■ Exercise brief ■
Each line from the first down to the one containing "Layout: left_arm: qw" should be returned exactly as it appears below.

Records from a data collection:
--- START ---

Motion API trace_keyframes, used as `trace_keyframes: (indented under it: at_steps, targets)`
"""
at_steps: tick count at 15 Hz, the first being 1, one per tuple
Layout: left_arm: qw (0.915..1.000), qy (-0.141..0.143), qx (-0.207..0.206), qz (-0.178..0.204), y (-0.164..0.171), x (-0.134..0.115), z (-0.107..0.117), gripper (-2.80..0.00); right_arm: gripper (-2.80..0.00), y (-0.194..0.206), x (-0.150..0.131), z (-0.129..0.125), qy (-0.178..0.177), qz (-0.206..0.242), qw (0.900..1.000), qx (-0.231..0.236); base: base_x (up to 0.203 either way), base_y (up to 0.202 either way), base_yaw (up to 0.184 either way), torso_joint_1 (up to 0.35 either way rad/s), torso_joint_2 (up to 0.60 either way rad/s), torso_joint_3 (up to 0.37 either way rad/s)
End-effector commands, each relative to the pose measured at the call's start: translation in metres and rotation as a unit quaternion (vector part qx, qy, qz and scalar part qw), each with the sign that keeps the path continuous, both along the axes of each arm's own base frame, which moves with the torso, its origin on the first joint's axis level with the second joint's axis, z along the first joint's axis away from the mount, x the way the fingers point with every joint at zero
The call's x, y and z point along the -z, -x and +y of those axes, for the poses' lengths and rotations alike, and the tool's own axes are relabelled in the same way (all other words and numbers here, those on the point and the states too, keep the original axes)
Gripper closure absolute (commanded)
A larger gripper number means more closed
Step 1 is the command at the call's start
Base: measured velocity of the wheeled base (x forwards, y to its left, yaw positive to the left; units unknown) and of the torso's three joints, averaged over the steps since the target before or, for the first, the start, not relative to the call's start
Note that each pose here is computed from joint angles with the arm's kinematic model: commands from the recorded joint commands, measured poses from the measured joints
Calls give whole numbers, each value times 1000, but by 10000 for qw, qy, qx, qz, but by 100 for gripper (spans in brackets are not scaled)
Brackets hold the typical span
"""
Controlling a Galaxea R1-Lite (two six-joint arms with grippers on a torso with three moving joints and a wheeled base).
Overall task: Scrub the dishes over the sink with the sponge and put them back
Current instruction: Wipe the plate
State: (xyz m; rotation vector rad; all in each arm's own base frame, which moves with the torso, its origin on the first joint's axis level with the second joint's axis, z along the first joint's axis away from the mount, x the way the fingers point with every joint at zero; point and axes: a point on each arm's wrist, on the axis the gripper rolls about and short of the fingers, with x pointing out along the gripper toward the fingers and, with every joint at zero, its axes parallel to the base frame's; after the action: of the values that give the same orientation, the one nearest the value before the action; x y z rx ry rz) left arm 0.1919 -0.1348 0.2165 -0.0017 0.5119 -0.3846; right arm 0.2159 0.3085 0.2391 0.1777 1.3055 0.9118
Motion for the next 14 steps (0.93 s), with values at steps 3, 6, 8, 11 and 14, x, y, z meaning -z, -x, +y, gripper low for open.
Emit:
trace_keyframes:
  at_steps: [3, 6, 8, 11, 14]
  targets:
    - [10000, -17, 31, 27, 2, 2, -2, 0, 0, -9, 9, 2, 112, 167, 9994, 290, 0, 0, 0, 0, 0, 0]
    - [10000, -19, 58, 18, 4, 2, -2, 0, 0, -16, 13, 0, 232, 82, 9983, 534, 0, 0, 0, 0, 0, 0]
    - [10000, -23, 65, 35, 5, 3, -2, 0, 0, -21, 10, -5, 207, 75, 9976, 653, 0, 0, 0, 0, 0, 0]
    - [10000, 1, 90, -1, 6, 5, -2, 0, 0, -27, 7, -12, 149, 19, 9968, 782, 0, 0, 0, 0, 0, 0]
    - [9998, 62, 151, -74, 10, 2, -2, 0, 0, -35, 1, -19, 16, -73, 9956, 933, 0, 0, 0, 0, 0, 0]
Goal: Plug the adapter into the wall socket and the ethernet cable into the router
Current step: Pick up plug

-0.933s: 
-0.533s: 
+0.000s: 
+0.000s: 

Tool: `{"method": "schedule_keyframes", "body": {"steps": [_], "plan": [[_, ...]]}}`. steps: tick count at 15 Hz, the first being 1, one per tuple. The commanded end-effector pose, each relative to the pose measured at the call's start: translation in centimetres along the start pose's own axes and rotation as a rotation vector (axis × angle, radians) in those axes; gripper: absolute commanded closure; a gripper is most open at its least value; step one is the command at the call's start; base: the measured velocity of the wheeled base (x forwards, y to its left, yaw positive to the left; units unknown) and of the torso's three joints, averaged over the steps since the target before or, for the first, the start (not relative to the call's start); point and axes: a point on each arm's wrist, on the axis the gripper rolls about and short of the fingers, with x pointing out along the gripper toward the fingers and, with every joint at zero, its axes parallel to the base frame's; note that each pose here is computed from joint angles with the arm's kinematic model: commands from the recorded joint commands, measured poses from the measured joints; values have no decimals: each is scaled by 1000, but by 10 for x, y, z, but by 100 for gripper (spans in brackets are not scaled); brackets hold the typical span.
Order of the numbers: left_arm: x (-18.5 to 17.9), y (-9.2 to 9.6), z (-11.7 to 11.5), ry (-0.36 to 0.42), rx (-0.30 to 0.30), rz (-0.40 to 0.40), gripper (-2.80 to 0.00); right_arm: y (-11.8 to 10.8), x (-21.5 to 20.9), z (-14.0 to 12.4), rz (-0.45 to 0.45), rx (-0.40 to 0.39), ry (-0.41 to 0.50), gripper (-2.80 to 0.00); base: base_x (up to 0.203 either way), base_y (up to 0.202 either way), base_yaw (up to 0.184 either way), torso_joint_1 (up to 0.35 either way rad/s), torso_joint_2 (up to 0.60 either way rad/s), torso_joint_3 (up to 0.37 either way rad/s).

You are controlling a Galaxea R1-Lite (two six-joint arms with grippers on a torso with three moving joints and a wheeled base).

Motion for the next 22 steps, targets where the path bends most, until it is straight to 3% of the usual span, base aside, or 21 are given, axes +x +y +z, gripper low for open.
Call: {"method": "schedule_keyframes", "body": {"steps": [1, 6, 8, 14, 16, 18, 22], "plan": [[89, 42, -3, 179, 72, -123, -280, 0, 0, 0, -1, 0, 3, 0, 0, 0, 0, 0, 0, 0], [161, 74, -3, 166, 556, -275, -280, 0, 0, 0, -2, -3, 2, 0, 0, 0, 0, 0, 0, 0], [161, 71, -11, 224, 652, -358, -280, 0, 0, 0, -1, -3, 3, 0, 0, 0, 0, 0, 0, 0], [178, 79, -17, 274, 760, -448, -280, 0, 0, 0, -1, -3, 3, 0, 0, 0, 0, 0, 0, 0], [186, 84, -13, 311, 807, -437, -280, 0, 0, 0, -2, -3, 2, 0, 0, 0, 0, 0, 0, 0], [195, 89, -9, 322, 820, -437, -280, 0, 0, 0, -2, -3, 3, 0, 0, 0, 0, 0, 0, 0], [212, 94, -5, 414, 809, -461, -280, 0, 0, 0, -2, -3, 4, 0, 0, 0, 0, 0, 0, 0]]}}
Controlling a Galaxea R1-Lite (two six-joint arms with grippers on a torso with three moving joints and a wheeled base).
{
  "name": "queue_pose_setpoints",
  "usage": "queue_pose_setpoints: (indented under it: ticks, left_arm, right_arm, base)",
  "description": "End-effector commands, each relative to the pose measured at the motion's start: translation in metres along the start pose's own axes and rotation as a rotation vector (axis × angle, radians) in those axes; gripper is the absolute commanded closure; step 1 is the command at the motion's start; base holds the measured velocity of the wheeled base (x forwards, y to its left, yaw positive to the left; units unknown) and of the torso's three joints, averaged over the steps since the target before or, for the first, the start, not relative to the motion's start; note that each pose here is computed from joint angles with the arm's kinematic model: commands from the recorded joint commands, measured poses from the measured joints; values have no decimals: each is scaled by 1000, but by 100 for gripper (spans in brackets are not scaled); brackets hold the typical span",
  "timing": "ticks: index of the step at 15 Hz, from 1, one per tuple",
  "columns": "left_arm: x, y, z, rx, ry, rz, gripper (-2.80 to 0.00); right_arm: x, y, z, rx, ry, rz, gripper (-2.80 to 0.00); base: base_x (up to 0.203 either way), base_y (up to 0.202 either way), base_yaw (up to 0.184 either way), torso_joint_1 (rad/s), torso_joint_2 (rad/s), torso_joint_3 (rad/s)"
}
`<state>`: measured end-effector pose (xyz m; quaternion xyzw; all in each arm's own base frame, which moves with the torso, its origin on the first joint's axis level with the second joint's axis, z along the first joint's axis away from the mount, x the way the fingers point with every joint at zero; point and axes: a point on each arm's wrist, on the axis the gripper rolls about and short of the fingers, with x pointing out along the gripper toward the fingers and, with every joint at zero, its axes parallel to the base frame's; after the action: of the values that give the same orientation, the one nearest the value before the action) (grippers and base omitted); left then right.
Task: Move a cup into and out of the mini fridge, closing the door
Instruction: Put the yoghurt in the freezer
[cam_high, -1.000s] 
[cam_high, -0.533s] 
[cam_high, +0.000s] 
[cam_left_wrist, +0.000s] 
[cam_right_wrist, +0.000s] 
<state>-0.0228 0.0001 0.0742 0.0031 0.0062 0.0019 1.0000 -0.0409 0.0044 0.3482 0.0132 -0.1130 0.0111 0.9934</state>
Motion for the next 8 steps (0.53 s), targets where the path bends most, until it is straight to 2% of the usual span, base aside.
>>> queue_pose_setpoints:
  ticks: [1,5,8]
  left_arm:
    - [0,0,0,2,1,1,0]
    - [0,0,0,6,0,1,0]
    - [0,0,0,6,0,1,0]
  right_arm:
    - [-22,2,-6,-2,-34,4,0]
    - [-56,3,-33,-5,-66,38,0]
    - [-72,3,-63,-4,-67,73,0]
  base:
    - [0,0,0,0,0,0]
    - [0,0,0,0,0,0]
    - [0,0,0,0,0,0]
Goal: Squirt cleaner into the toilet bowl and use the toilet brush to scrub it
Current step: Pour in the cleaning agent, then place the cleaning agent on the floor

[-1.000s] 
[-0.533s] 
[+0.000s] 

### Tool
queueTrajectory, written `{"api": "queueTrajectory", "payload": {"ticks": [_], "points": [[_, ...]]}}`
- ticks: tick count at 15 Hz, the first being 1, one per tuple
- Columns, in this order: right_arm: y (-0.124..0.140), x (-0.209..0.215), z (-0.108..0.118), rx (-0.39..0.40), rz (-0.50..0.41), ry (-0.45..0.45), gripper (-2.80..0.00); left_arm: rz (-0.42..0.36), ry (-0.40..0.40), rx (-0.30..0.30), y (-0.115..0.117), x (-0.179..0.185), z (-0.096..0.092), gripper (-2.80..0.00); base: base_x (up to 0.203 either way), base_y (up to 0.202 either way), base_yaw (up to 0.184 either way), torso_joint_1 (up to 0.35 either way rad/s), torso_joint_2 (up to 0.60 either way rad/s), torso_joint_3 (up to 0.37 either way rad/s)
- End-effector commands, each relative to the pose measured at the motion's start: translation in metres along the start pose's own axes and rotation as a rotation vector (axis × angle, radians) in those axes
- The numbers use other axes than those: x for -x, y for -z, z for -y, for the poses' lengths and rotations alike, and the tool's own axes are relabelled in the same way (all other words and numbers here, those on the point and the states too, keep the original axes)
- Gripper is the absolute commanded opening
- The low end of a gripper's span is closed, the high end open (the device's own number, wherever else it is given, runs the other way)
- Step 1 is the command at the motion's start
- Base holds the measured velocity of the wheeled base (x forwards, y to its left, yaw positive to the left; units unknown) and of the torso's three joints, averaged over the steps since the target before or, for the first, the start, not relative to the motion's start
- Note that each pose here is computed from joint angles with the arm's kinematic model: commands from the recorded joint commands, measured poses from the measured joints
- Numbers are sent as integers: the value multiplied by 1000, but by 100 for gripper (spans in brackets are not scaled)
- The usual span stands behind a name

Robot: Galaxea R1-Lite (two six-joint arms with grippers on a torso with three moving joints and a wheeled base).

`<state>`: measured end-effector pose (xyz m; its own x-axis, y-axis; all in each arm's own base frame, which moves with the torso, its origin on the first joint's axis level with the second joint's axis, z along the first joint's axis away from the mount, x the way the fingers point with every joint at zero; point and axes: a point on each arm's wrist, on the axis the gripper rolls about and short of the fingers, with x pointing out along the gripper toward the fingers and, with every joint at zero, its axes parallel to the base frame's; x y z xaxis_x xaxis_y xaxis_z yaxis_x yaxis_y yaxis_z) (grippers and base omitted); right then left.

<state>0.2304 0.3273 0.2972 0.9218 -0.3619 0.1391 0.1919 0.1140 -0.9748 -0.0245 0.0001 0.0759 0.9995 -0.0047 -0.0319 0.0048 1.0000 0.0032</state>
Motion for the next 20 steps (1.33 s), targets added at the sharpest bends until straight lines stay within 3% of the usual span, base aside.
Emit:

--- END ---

■ Exercise output ■
Motion API trace_keyframes, used as `trace_keyframes: (indented under it: at_steps, targets)`
"""
at_steps: tick count at 15 Hz, the first being 1, one per tuple
Layout: left_arm: qw (0.915..1.000), qy (-0.141..0.143), qx (-0.207..0.206), qz (-0.178..0.204), y (-0.164..0.171), x (-0.134..0.115), z (-0.107..0.117), gripper (-2.80..0.00); right_arm: gripper (-2.80..0.00), y (-0.194..0.206), x (-0.150..0.131), z (-0.129..0.125), qy (-0.178..0.177), qz (-0.206..0.242), qw (0.900..1.000), qx (-0.231..0.236); base: base_x (up to 0.203 either way), base_y (up to 0.202 either way), base_yaw (up to 0.184 either way), torso_joint_1 (up to 0.35 either way rad/s), torso_joint_2 (up to 0.60 either way rad/s), torso_joint_3 (up to 0.37 either way rad/s)

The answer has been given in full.